Friday 11 November 2011

A while ago I went to see Woyzeck on the Highveld (based on Georg Buchner's working class tradgedy Woyzeck but set in the South African mines of Apartheid) directed by William Kentridge, and performed by the Handspring Puppet Company at the Silk Street Theatre, in London.

The performance was a combination of actors, puppets, and video animation. To be honest, as a piece of theatre it didn't seem to hang together. A narrator (actor) in the foreground gives everything a political tilt, despite doing his best to be a salesman of culture, and his brusque bombastic manner jarred with the subtle movements of the puppetry. The puppetry its self often seemed out of kilter with video sceneries and backgrounds.

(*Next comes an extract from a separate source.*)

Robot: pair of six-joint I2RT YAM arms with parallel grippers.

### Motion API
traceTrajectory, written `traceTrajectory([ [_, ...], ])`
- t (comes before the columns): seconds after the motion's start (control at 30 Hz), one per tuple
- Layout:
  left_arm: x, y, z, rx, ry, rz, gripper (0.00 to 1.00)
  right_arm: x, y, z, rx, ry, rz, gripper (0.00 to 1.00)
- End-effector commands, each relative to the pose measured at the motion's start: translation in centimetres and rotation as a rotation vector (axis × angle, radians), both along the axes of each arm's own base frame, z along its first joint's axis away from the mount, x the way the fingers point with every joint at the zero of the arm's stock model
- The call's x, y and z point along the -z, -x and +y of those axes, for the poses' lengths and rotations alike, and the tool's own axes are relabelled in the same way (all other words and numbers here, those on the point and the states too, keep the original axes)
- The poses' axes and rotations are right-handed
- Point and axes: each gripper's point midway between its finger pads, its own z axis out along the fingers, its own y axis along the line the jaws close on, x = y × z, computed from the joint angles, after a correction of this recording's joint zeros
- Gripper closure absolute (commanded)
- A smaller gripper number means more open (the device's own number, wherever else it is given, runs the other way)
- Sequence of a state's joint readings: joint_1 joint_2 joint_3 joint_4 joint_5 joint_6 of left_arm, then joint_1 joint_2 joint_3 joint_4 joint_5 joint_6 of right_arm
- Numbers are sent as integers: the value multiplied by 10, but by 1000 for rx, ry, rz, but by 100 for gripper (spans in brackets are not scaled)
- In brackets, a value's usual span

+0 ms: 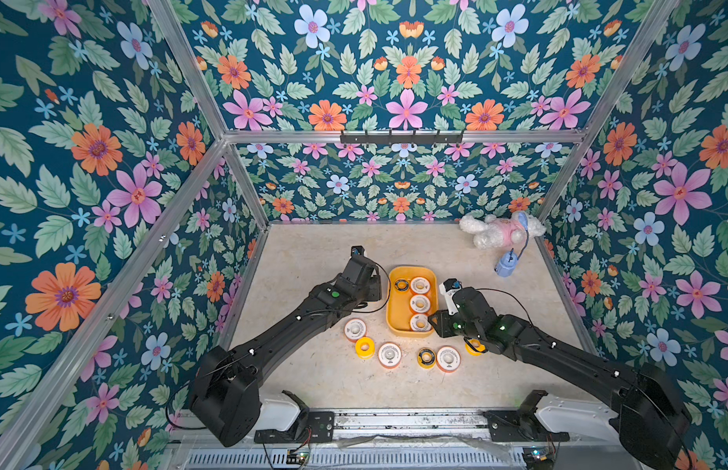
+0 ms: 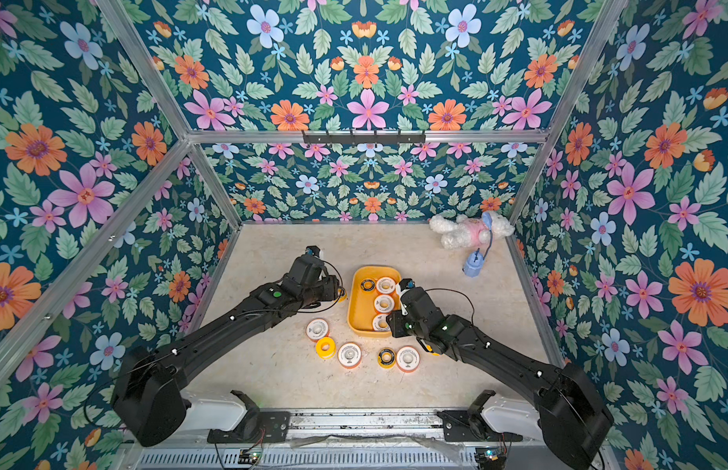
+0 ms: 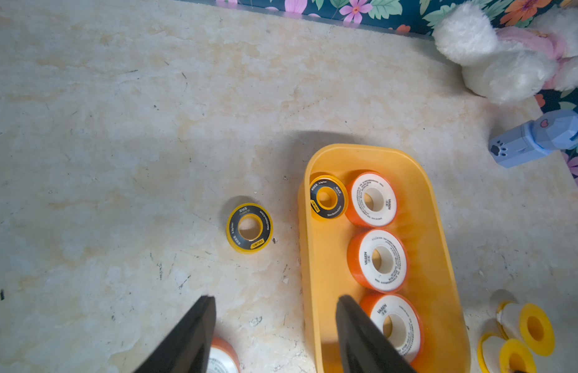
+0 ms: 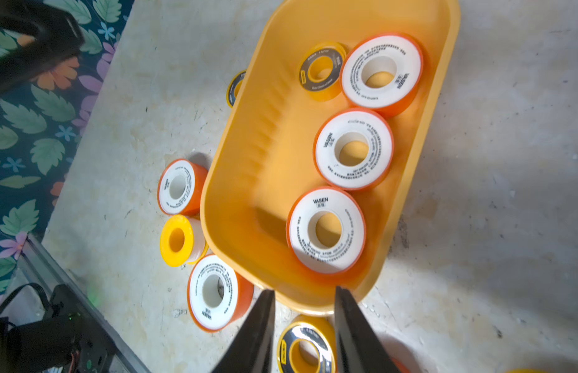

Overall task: Put the sealing tape into the storage box
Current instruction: Pick up the sealing tape at the center of the board.

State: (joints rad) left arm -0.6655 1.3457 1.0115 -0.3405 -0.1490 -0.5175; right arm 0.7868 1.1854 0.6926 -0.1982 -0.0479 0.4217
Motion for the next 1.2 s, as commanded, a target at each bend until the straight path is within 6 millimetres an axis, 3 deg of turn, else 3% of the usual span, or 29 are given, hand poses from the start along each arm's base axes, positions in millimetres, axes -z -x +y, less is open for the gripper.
traceTrajectory([
  [0.0, -3, 2, 7, -30, 10, -12, 34, 8, 15, 2, -41, 34, 13, 61],
  [0.3, -3, 10, 17, -51, 10, -13, 34, 30, 44, 13, -113, 121, 44, 49],
  [0.63, -3, 12, 19, -54, 12, -12, 33, 56, 59, 12, -148, 278, 56, 30],
  [1.17, 2, 14, 21, -56, 8, -1, 33, 83, 61, 17, -182, 412, 86, 32],
])
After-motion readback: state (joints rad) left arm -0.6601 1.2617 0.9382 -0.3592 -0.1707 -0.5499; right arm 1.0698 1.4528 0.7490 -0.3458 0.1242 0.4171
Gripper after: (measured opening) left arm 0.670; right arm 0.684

The funny thing is this didn't matter. I never expected there to be harmony between the different mediums, and the more remarkable thing is that sometimes there was; A puppet staring up at a night sky watching animated video images appear to him amongst the stars; A puppet walking away from the audience through an video animated shanty town of drawn shacks, rushing past on either side; the narrator demonstrating how the rhinoceros (a puppet) can be re-educated to be of use in modern society, despite being a cumbersome beast.

Nothing about the play was to do with perfection, but there truly were some perfect moments that a more perfect staging might never have achieved. There is a sense that some intricate moments were lost amongst these various elements struggling to exist side by side on stage. Even the narrative seems disrupted. But the playfulness of the piece makes otherwise difficult subjects approachable and debatable. That's not to say that it is unemotional - just that you don't necessarily have to cry or laugh with the characters. Perhaps it creates a question of whether great theatre has to 'move' us - perhaps disrupting the way we think is just as good. As I walked out of the theatre I heard a member of the audience say 'interesting, I don't really know what to think'. Is there any better praise.